В фильме «Житие Брайана по Монти Пайтону» мы вырезали несколько сцен. Одной из идей для фильма было сделать его историей 13-го апостола, который пропустил Тайную вечерю, потому что его жена пригласила друзей поужинать у них дома. В итоге мы отказались от этой задумки. Мы провели много времени, переписывая практически готовую работу. Это в меньшей степени относится к «Смыслу жизни по Монти Пайтону», но первые два фильма – да.


Мы говорили ранее о том, как комедия часто создается благодаря объединению несопоставимых идей. Вы написали сцену для «Смысла жизни по Монти Пайтону»,которую, пожалуй, можно назвать одной из самых странных сцен в истории кино, по крайней мере, комедийного жанра. Я говорю о сцене с Мистером Креозотом, которого играете вы (и я надеюсь, что это на вас очень толстый слой грима). Гигантский мужчина обедает в очень модном ресторане, а затем его тошнит, пока он не взорвется.

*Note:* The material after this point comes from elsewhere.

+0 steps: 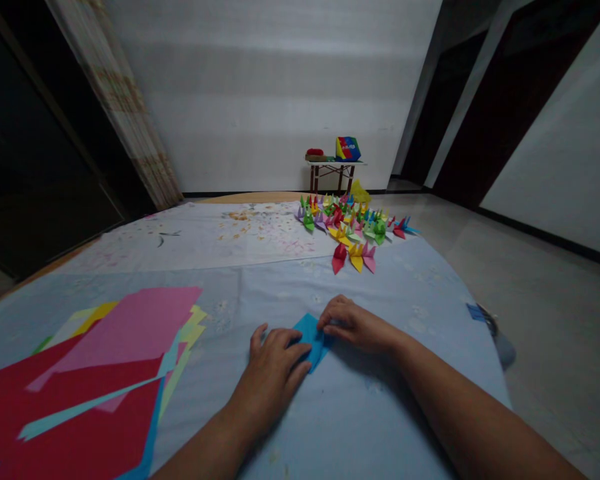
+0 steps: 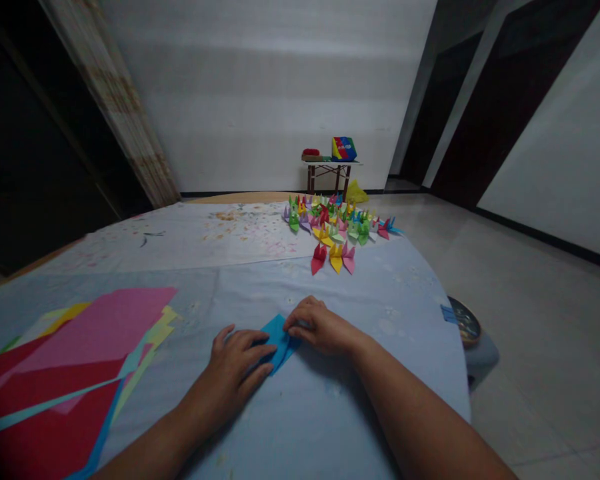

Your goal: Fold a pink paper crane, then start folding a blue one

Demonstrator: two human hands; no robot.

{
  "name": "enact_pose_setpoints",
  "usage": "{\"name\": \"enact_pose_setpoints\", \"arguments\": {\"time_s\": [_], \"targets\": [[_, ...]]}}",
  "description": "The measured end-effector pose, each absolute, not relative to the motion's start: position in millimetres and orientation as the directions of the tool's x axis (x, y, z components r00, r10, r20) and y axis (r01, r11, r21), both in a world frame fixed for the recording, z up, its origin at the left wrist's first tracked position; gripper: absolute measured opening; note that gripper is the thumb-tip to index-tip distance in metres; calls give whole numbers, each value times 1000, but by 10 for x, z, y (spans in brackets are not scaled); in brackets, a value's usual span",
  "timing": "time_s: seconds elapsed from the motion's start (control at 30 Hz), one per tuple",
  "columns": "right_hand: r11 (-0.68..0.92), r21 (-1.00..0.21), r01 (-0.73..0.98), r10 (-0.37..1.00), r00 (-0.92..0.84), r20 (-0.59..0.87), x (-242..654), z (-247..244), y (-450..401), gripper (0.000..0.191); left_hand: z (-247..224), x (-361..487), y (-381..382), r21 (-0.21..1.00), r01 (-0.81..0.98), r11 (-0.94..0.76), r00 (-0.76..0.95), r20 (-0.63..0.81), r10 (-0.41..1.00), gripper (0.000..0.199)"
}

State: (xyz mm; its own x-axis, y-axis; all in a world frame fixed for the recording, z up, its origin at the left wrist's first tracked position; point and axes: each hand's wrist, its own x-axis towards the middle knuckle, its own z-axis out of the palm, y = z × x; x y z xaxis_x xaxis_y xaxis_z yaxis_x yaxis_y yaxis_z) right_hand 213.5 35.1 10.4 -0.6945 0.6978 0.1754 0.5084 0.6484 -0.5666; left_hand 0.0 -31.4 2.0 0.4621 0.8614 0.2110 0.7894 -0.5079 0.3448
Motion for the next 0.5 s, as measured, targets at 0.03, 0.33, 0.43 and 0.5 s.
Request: {"name": "enact_pose_setpoints", "arguments": {"time_s": [0.03,0.33,0.43,0.5], "targets": [[640,-573,511,704,-689,172,2124,88,362,15,20,3,-315,345,792,-504,457,213,864,23],[564,-614,552,768,-625,143,2007,-9,412,15,49,20,-314,419,771,-480,441,194,876,14],[560,-613,558,775,-615,147,1969,-14,409,13,63,22,-315,449,748,-488,461,177,870,10],[560,-608,563,781,-604,159,1949,-13,405,13,67,22,-317,461,739,-492,466,179,867,11]]}}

(Смеется.) Для этой сцены я просто сел и написал скетч на самый ужасный вкус. На самом деле в шапке так и было написано: «Скетч на самый ужасный вкус». Первый раз, когда я читал его перед остальными пайтонами, мы только что пообедали. Никому не понравилось. Его решительно забраковали. Но спустя месяц Джон [Клиз] позвонил мне и сказал: «Я передумал по поводу скетча». Я думаю, он подметил, что официант здесь может быть очень смешным. Это Джон придумал реплику «тонкий, как вода» и что официант предложит Мистеру Креозоту конфетку прямо перед тем, как он взорвется. Это единственный скетч, который мы написали вдвоем с Джоном.

Мы снимали сцену с Мистером Креозотом четыре дня, а на пятый день в зале, где мы снимали, проходила свадьба. Это были не декорации! Фальшивая рвота – это русская салатная заправка и какие-то другие ингредиенты. Вы можете себе представить, как все это пахло к пятому дню. И бедные люди, у которых там была свадьба, пришли в эту вонь. Не самый лучший способ начать свой брак.